En las horas de agonía me pareció descubrir el profundo significado de la vida, que no había comprendido hasta entonces; vi que era más digna la sinceridad que la fuerza. Los recuerdos de esta prueba han quedado grabados en mi carne. Al salvarme, conquisté mi libertad, una libertad de la que ahora poseo un agudo sentido y que provoca en mí ese estado de lozana serenidad del hombre que ha conseguido realizarse, llenándome de la alegría inmensa de amar aquello que antaño despreciara. Una vida nueva y muy hermosa comienza para mí.
Esta narración es más que el relato de una aventura: es un testimonio. Lo que en apariencia carece de sentido, tiene a veces un significado: la justificación de un acto presidido por el desinterés.
Capítulo I.
La revolución en el palacio
La salida está próxima. ¿Conseguiremos despegar?
Todo el personal del Club Alpino Francés está en pie de guerra.
No queda ni un minuto para arreglar nada. El correo afluye de todas partes. Impresionantes pilas de papeles se amontonan sobre las mesas.
Los repartidores, en medio de un ruido ensordecedor, traen pesadas cajas de trajes de montaña, calzado, balones de oxígeno, paquetes de galletas, clavos de todas las medidas, montones de abrelatas automáticos, sacos de tiendas de campaña, cantinas…
En el número 7 de la calle de la Boétie las luces están encendidas hasta muy tarde. La sobreexcitación es general. El Comité del Himalaya se reúne casi todas las noches. A las nueve, puntuales como relojes, van entrando uno tras otro estos personajes de los que depende la suerte de la expedición. En sus concilios secretos se preparan las más graves decisiones. El Comité fija el presupuesto, prevé los azares, sopesa los riesgos y, finalmente, designa a los participantes.
Desde hace pocos días sabemos quiénes componen la expedición. Estaré bien acompañado.

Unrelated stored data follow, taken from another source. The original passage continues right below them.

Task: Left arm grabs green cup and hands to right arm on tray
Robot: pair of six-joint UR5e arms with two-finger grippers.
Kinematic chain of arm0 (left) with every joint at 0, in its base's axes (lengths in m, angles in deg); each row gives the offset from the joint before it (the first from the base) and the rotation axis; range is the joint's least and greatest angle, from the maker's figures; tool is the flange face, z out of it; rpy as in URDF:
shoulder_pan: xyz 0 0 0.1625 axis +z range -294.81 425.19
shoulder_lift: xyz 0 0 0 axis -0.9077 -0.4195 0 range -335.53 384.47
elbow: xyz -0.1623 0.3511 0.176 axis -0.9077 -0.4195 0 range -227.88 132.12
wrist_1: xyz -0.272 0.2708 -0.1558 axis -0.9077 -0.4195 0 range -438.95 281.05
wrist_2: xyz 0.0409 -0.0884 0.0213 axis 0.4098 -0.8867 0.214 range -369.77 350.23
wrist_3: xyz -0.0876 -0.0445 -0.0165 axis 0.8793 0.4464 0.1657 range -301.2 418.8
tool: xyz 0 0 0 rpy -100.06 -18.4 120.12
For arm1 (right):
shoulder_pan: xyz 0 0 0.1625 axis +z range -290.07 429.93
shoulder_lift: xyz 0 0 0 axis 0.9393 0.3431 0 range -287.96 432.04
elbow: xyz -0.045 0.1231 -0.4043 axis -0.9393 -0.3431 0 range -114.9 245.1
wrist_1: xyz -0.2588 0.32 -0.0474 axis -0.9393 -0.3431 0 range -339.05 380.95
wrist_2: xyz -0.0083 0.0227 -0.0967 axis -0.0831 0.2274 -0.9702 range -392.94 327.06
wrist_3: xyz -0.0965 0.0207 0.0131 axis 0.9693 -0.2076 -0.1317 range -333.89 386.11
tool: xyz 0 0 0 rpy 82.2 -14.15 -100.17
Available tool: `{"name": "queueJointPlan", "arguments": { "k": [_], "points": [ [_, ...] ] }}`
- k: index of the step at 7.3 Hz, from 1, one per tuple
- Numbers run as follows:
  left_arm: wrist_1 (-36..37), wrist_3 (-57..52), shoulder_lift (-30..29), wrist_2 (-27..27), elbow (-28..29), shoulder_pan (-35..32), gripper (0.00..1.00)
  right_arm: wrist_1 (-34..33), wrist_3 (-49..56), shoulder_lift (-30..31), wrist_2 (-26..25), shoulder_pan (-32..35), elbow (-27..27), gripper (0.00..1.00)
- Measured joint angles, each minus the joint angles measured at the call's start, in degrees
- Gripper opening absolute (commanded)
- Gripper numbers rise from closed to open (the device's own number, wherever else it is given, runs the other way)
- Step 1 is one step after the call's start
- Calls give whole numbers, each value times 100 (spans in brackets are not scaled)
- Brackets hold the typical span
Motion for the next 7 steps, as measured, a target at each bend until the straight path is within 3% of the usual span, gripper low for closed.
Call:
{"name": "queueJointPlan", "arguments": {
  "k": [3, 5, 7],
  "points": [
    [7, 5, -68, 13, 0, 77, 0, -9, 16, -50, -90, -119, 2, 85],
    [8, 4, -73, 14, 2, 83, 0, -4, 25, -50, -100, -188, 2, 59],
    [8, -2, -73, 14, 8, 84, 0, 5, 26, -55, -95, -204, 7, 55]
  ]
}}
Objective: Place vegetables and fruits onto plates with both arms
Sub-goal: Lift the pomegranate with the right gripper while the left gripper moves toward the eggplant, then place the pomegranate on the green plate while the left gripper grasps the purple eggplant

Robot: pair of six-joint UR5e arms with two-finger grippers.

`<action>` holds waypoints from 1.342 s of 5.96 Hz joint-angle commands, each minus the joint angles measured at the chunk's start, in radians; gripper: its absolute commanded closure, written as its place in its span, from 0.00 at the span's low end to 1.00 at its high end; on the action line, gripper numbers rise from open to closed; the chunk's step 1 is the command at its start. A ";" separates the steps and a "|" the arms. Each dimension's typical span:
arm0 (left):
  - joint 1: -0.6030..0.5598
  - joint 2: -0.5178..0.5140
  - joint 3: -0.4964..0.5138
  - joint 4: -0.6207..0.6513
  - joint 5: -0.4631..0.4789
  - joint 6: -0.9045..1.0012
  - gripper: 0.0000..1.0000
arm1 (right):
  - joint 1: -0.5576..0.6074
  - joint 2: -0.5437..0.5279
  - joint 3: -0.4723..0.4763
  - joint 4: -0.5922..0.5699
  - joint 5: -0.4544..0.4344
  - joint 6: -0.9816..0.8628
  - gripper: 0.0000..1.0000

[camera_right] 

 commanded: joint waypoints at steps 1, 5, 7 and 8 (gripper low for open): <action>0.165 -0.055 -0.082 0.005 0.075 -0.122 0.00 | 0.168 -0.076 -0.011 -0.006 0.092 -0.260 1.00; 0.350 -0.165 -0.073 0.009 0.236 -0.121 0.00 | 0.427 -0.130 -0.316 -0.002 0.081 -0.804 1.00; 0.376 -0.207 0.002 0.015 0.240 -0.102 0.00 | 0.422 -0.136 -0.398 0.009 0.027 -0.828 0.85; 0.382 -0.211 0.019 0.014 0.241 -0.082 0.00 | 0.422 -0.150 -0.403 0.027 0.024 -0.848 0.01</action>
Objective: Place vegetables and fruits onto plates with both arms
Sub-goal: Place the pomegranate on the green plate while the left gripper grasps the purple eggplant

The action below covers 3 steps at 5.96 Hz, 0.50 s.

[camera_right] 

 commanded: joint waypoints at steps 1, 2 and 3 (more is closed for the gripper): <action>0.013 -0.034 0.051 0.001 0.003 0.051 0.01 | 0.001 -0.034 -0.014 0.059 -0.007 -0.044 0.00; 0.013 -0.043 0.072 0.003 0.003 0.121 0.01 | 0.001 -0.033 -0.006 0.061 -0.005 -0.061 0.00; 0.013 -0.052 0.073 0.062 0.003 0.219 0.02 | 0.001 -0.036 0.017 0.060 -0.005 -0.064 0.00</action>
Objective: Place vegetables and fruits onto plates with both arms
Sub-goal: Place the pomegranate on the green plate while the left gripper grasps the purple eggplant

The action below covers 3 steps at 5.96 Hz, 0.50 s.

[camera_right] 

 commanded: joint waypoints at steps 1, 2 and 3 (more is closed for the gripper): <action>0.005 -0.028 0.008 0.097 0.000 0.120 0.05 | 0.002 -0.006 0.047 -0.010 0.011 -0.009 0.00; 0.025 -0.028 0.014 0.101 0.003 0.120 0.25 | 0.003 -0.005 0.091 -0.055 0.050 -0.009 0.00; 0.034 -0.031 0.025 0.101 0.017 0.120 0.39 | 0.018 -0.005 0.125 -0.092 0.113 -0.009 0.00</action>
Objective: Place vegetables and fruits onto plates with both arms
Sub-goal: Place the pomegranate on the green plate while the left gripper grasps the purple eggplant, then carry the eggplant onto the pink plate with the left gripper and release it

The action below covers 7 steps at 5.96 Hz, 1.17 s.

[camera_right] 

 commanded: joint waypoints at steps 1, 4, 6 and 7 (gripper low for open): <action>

Jean Couzy, alto y distinguido, es el benjamín del equipo con sus veintisiete años; es un brillante politécnico, ingeniero de aviación, y desde el primer momento fingimos tomarlo por hombre perdido en sus ecuaciones. Recién casado, no vacila en dejar a su esposa Lise para intentar la gran aventura. Silencioso, con la mirada lejana, parece siempre estar meditando en los últimos problemas de la electrónica. Una noche, en medio de la fiebre general, se acerca a mí y, traicionando su origen meridional (es de Nérac), empieza una interminable discusión, apoyada por gestos, sobre el arte y la manera de determinar las dificultades en la escalada.
—Mira este gráfico —me dice.
—¡Hermosa escalera!
—¡Es la pared norte de los Drus! —exclama triunfante—. Aquí está todo explicado.
—¿Y si sobreviene una tempestad en el recorrido?
—Evidentemente, pero… ¡Bueno, entonces el gráfico cambia!
Marcel Schatz será también de los nuestros. Es el compañero habitual de Couzy y constituyen una cordada admirable. Schatz tiene dos años más que su camarada y es ancho de hombros y de aspecto robusto. Viste siempre con elegancia y tiene motivos para ello: es gerente de una de las importantes casas de confección de su padre. Es aficionado a la buena organización, al orden y al método. En las excursiones no se hace rogar para preparar el vivac.
Apasionado por el alpinismo y soltero, nada le impide pasar sus vacaciones en la alta montaña. A pesar de ser parisiense, y por tanto alejado de su paraíso, es raro que un week-end lo halle en la ciudad.
En cuanto a Louis Lachenal, años atrás montañero por afición, es ahora profesor de la Escuela Nacional de Esquí y Alpinismo. Para los de Chamonix es «extranjero», lo cual quiere decir que no es natural del «valle». Es de Annecy. A pesar de este nacimiento, impuro a los ojos de las gentes de allá arriba, que defienden su montaña, ha realizado, como Gastón Rebuffat y Lionel Terray, la difícil hazaña de ingresar en la famosa compañía de Guías de Chamonix, única en el mundo por la calidad y el número de sus miembros. De mediana estatura y de mirada viva y penetrante, tiene en la conversación temibles ocurrencias. Le encanta todo lo excesivo; sus juicios son terribles. Leal consigo mismo, no vacila en reconocer sus faltas cuando es preciso. Siempre que pueden, él y Lionel Terray emprenden como aficionados las ascensiones más importantes de los Alpes.